ICEE states on their website that their products are vegan, but that claim most likely refers to their fountain drinks, not necessarily to packaged frozen novelties which can have completely different ingredients. I have not been able to confirm the full ingredient panel on these specific pops yet as they haven’t hit shelves but will update as soon as I find them.
The Dairy Free badge on the box though is a good sign as I discussed earlier. It lists coconut cream on the box description and is listed as U Pareve which means it has been certified kosher and contains no meat and no dairy ingredients which are other good indicators.
Make a Vegan Dirty Soda at Home
You do not need a drive-through or a specialty shop. A solid dirty soda at home takes about two minutes.
Start with your soda of choice like Coke, Dr. Pepper, Sprite, Mountain Dew or any zero sugar version of these. Pour over nugget ice if you have it.

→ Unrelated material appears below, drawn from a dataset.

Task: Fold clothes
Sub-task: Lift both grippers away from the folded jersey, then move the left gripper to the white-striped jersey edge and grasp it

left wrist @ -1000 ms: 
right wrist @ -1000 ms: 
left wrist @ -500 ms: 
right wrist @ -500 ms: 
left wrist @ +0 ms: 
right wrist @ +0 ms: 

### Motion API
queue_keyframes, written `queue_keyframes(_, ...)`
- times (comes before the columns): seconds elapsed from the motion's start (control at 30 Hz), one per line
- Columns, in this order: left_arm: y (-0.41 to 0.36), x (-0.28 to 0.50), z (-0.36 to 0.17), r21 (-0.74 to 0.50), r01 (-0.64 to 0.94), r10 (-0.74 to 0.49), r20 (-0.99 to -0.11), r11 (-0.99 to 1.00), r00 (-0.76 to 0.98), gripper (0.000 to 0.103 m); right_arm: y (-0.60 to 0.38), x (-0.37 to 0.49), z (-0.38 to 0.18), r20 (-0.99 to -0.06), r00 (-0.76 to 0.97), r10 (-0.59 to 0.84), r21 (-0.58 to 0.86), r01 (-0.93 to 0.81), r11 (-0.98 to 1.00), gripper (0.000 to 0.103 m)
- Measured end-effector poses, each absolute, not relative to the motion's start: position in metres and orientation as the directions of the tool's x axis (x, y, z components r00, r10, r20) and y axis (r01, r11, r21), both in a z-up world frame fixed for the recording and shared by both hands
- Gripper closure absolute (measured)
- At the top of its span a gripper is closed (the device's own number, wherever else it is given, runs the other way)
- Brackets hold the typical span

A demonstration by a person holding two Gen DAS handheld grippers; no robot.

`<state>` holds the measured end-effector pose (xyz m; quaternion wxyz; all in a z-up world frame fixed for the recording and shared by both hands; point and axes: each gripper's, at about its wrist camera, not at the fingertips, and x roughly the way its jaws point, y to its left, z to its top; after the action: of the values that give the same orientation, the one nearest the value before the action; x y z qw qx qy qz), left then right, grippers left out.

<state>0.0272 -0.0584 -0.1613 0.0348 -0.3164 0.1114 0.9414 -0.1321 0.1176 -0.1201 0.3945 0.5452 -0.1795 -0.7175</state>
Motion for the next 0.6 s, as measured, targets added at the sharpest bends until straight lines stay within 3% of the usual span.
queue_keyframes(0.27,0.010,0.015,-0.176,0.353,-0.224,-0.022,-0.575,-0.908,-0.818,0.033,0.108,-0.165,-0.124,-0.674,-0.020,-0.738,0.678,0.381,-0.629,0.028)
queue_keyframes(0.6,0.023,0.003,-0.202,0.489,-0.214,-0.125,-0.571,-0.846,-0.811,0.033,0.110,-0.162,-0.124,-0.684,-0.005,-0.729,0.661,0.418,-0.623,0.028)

Add one to two pumps of coconut syrup. Torani and Jordan’s Skinny Syrups are widely available at most major grocery stores and most flavors are vegan. Then, add a squeeze of fresh lime juice.
For the cream component, reach for full-fat canned coconut cream or a plant-based creamer you trust. Pouring coconut cream slowly over the back of a spoon gives you that beautiful swirl effect. Oat milk creamer works great for a lighter version.
From there, the combinations are yours. Mango puree, raspberry syrup, peach, pineapple, fresh citrus, or even popping boba. The whole point of a dirty soda is that it is completely customizable, and that philosophy works perfectly for how vegans usually eat.
What Does This All Mean For Vegans?
Dirty sodas are not a fad. They have real cultural roots, a growing retail footprint, and a customer base that keeps expanding beyond their Utah origins. For plant-based shoppers, this trend is one of the most naturally accommodating drink movements to come along in years. The core ingredients were already vegan, the shops usually have coconut cream and the grocery store is now stocking products built around the concept and it’s quickly becoming a category.
So, know your labels, ask the right questions at the counter, and enjoy the fact that for once, a mainstream beverage trend is already (mostly) working in our favor!